Recent acquisitions by the Musée des Beaux-Arts in Montreal : old paintings and 19th century

22/9/10 – Acquisitions – Montreal, Musée des Beaux-Arts – On its one hundred-fiftieth anniversary, the Musée des Beaux-Arts de Montreal has launched a major campaign seeking the donation of 150 works. One of the most important gifts, thanks to the generosity of Michal and Renata Hornstein, is a superb still-life by Frans Snyders (ill. 1), the first to join the museum collections. It depicts a doe, disemboweled, and its fawn suspended by their legs next to a row of hanging birds, a chicken or rooster dangling on its beak from a hook and a piece of carcass from an unknown animal. A boar’s head, a lobster, some artichokes and a large basket of fruit on a table make up the rest of the composition. Two small monkeys stealing grapes add a touch of humor to an otherwise cruel scene due to its realism.
This painting can be dated to the 1640’s. A preparatory drawing is held at the British Museum. It shows little difference, notably the absence of the upper left side showing the window and the monkey.

1. Frans Snyders (1579-1657)
Still-life in a Kitchen
Oil on canvas - 177.8 x 137.5 cm
Montreal, Musée des Beaux-Arts
Photo : Musée des Beaux-Arts de Montreal

2. ALexis Peyrotte (1699-1769)
The Preaching Monkey, c. 1760
Gouache on cardboard - 28.5 x 35.7 cm
Montreal, Musée des Beaux-Arts
Photo : Musée des Beaux-Arts de Montreal

In the animal genre, there is also an amusing gouache [1] (ill. 2) attributed almost certainly to Alexis Peyrotte, an ornamentelist who worked extensively for Louis XV. The preaching monkey, although dressed as a Capuchin friar [2], is in fact a Jesuit in disguise who is lecturing a group of turkeys. An anonymous engraving, with a composition which is very close to Alexis Peyrotte and no doubt produced after his work, is often published with the following legend in verse form : “Suspended in a basket from a snag on an old tree / On top of which an owl is perched / a Loyalist monkey as a hefty Capuchin / Announces to his turkeys how to strike their blows”. Loyalist means a disciple of Ignatius of Loyola, the founder of the Jesuit Company. We should recall that it was dissolved by Louis XV in 1764 and that this caricature, which probably dates from the early 1760’s, is obviously to be seen in the context of the fight against the Company [3].

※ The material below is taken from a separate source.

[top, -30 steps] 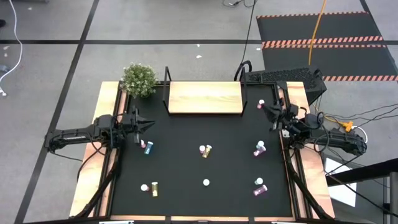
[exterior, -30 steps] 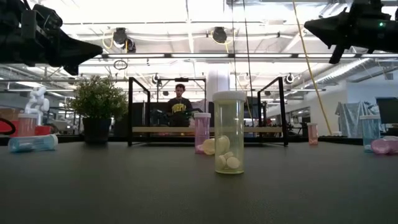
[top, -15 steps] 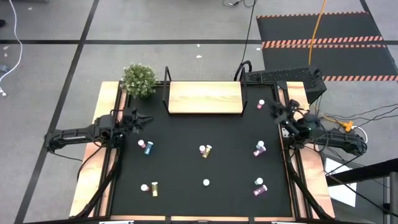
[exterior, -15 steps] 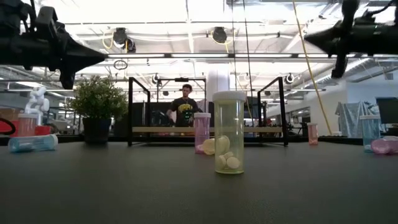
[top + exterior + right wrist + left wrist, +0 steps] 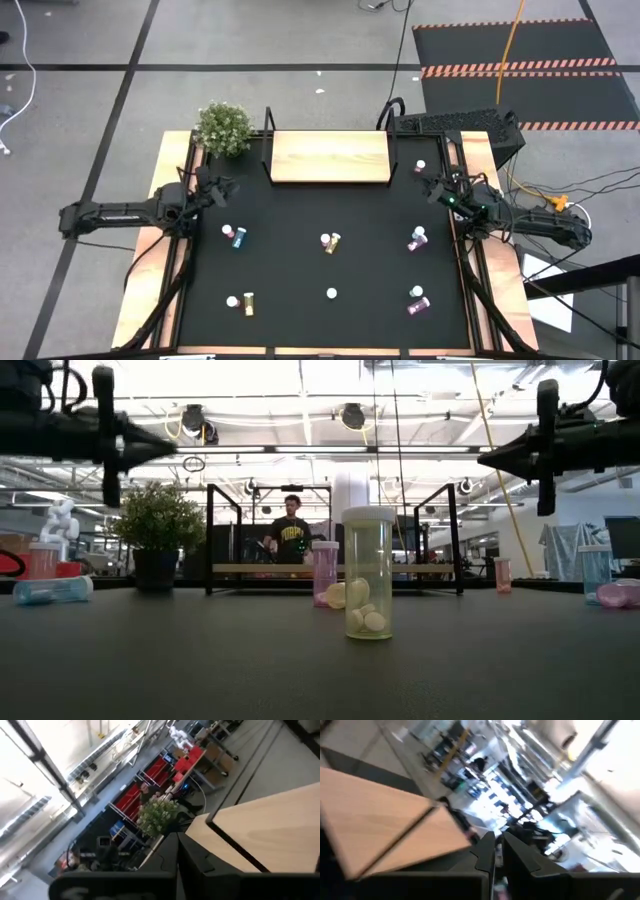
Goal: Pick and place medicine bottles onto shelf by color
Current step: Put the top left pink pill bottle on the shelf
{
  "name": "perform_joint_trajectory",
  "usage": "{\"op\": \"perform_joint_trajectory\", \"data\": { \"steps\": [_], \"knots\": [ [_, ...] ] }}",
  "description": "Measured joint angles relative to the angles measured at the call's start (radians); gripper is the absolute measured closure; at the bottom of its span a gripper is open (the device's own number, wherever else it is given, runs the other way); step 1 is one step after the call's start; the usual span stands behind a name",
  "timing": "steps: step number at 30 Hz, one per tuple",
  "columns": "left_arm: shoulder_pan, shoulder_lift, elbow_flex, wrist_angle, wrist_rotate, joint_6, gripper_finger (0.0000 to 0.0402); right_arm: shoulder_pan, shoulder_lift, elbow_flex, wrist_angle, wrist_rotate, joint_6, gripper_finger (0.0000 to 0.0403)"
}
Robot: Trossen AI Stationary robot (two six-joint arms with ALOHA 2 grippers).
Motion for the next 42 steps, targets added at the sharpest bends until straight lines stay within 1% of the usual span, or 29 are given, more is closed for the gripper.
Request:
{"op": "perform_joint_trajectory", "data": {
  "steps": [2,3,6,8,10,11,14,16,17,20,22,25,27,32,35,38,42],
  "knots": [
    [-0.023,0.059,0.065,-0.021,0.016,-0.003,0.0369,0.000,0.000,0.000,0.009,-0.020,-0.026,0.0403],
    [-0.036,0.093,0.107,-0.056,0.018,-0.004,0.0369,0.000,0.000,0.000,0.021,-0.033,-0.036,0.0403],
    [-0.070,0.203,0.240,-0.218,0.021,-0.014,0.0369,0.000,0.000,0.000,0.095,-0.097,-0.064,0.0397],
    [-0.084,0.272,0.340,-0.329,0.024,-0.036,0.0369,0.000,0.000,0.000,0.177,-0.130,-0.109,0.0384],
    [-0.087,0.336,0.442,-0.444,0.025,-0.066,0.0369,0.000,0.000,0.000,0.274,-0.131,-0.174,0.0368],
    [-0.087,0.365,0.495,-0.490,0.030,-0.083,0.0369,0.000,0.000,0.000,0.321,-0.118,-0.205,0.0360],
    [-0.074,0.444,0.645,-0.610,0.083,-0.086,0.0369,0.000,0.005,0.000,0.460,0.009,-0.243,0.0339],
    [-0.064,0.488,0.738,-0.671,0.115,-0.054,0.0369,-0.001,0.008,0.001,0.504,0.082,-0.246,0.0330],
    [-0.059,0.510,0.779,-0.698,0.126,-0.032,0.0369,-0.001,0.011,0.004,0.496,0.090,-0.246,0.0328],
    [-0.048,0.562,0.888,-0.762,0.130,0.042,0.0369,0.000,0.048,0.056,0.376,0.074,-0.237,0.0325],
    [-0.040,0.590,0.946,-0.787,0.130,0.069,0.0369,0.000,0.098,0.113,0.286,0.037,-0.223,0.0325],
    [-0.032,0.614,1.006,-0.790,0.137,0.099,0.0369,0.000,0.200,0.230,0.139,-0.034,-0.274,0.0325],
    [-0.032,0.621,1.031,-0.790,0.155,0.131,0.0369,-0.002,0.276,0.328,0.040,-0.047,-0.323,0.0325],
    [-0.031,0.620,1.043,-0.796,0.159,0.233,0.0369,-0.047,0.475,0.598,-0.234,-0.033,-0.441,0.0325],
    [-0.009,0.620,1.043,-0.814,0.157,0.331,0.0369,-0.096,0.602,0.745,-0.383,-0.024,-0.504,0.0325],
    [0.045,0.625,1.043,-0.846,0.154,0.372,0.0369,-0.151,0.733,0.883,-0.526,-0.027,-0.522,0.0319],
    [0.152,0.634,1.043,-0.886,0.154,0.460,0.0369,-0.215,0.876,1.081,-0.725,-0.017,-0.530,0.0295]
  ]
}}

3. Théodore Chassériau (1819-1856)
Woman Crying over a Stele or
The Souvenir, 1840
Oil on canvas - 61.2 x 50.1 cm
Montreal, Musée des Beaux-Arts
Photo : Musée des Beaux-Arts de Montreal

4. Théodore Chassériau (1819-1856)
Jesus in the Garden of Olives, 1840
Oil on canvas - 450 x 357 cm
Lyon, Musée des Beaux-Arts
Photo : Musée des Beaux-Arts de Lyon

On 9 June 2010, the museum purchased The Souvenir (ill. 3), a canvas by Théodore Chassériau at Christie’s New York for $104.500 (including charges). The artist was 21 at the time and beginning to distance himself from his master, Ingres, moving towards an art form closer to Delacroix.
The subject, a woman crying over a stele is typical of Romantic inspiration. The canvas, following a tradition dating back to Baron Arthur Chassériau to whom it belonged, was probably painted at the death of the fiancé of a fellow painter’s daughter, most likely Paul de Saint-Victor. The attitude of the young weeping woman recalls that of Jesus in the Garden of Olives [4] (ill. 4) which dates from the same year, 1840. Both paintings in fact share the same atmosphere and a similar color range.

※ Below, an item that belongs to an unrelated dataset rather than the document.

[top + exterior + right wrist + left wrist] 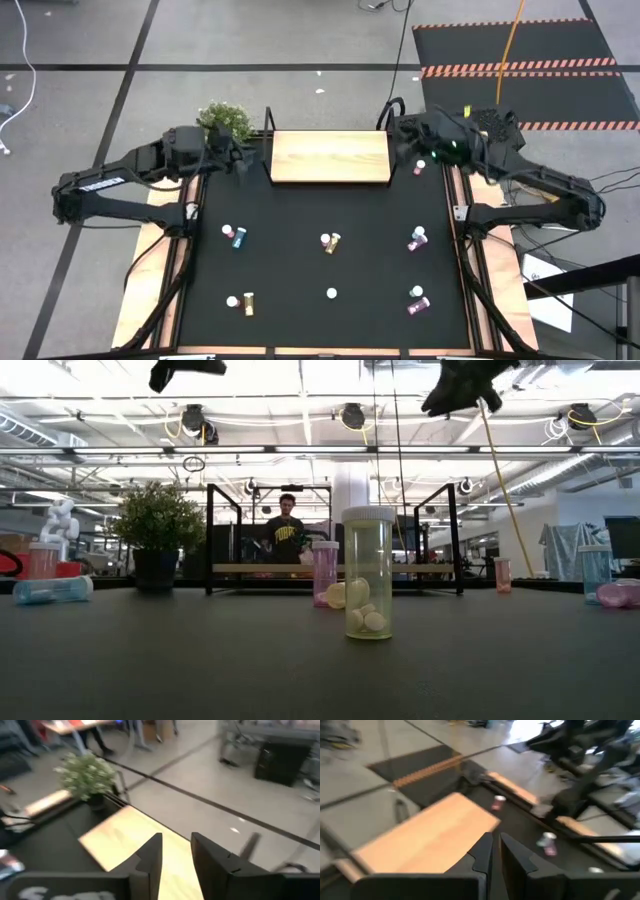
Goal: Pick and place medicine bottles onto shelf by color
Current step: Put the top left pink pill bottle on the shelf
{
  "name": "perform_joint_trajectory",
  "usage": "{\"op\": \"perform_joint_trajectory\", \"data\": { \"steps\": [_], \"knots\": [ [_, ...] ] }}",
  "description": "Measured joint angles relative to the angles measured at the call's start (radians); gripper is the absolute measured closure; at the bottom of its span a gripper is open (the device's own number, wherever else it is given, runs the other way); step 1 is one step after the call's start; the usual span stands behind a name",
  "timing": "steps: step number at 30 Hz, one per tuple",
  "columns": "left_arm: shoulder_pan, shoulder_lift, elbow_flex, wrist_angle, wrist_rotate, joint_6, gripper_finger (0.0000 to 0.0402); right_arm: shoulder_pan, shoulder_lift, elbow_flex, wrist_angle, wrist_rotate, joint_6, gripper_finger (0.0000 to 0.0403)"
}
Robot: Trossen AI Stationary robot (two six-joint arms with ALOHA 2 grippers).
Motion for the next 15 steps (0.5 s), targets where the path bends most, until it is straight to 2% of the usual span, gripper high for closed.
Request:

Didier Rykner, mercredi 22 septembre 2010


[1] The painting was acquired by the donor from the Arnaud Charvet Gallery in Paris.

[2] This is in fact a capuchin monkey.

[3] The information on this work comes from a text published by Nathalie Bondil in M, La revue du Musée des Beaux-Arts de Montréeal, n° 10, May-August 2010.

[4] Formerly at the church of Saint-Jean-d’Angély, today on deposit at the Musée des Beaux-Arts in Lyon.